The Yale Daily News last week suggested that the highest honor for graduating students on Commencement Day "will be the novel privilege of seeing the President of Yale University [Dr. James Rowland Angell]. Of course, those who do not receive the sheepskin will have completed their four years without resting eyes on this personage. This picture of conditions is a little overdrawn, but the fact remains that at no time during the college year does the President meet the student body."

Until the last two decades, the college president was as important a part of undergraduate life as the campus fence. Not to have sat frequently on, or been sat on by, one or the other was not to have been to college. "Prexy" knew most of the students by name, invited them to his house for tea. He preached to them in chapel and, in smaller colleges, he often had a lecture course. Fame was achieved by the student who could best imitate "Prexy's" peculiarities. The college president of last century was a Campus Character.

Today, the heads of the larger colleges and universities tend to bear the same relation to the students as the presidents of oil companies bear to the motorists who stop at filling stations. The average student knows the name of his president, has heard him make one or two speeches, suspects that he is a busy man running the university and raising funds.

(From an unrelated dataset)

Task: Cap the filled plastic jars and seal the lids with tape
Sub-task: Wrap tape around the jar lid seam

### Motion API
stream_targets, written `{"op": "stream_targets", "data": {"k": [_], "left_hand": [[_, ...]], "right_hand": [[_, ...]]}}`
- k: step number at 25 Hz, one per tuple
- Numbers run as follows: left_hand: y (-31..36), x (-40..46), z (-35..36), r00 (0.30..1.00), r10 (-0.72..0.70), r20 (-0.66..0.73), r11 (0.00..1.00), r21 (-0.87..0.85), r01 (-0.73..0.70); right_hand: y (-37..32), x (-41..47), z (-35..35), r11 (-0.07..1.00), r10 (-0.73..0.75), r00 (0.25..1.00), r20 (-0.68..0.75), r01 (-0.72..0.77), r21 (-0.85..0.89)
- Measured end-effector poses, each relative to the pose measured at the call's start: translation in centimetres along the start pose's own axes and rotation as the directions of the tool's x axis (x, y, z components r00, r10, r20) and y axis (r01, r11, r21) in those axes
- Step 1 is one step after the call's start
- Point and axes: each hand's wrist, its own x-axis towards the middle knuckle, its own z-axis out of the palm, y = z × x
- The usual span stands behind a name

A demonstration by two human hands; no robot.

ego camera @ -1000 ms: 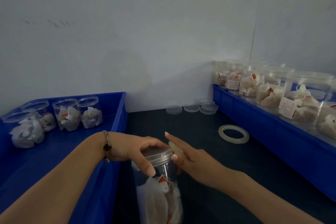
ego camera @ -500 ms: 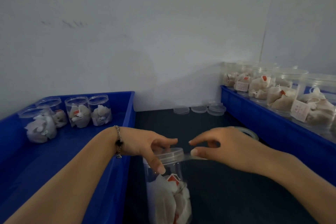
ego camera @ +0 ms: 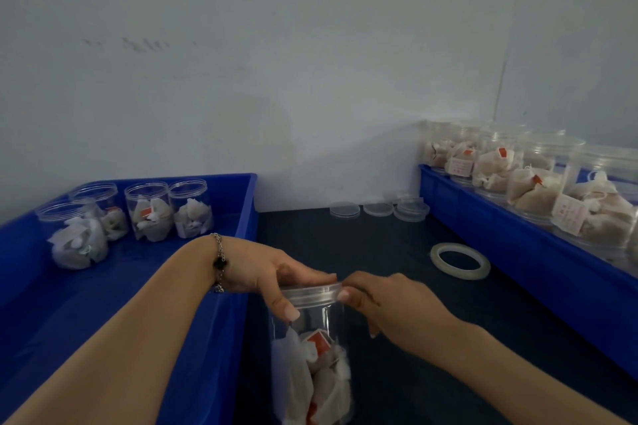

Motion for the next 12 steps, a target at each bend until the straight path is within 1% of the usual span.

In most cases this undergraduate suspicion is well founded. But there is another reason for presidential isolation. Modern four-button, Ide collar undergraduates are more sophisticated than they were in the heyday of the turtlenecked sweater. They are finicky about their friends. They would be standoffish should any president seek to backslap and fraternize. Often they are best left to their self-sufficient devices. "Perhaps," said a jokester, "only fools rush in where Angells fear to tread."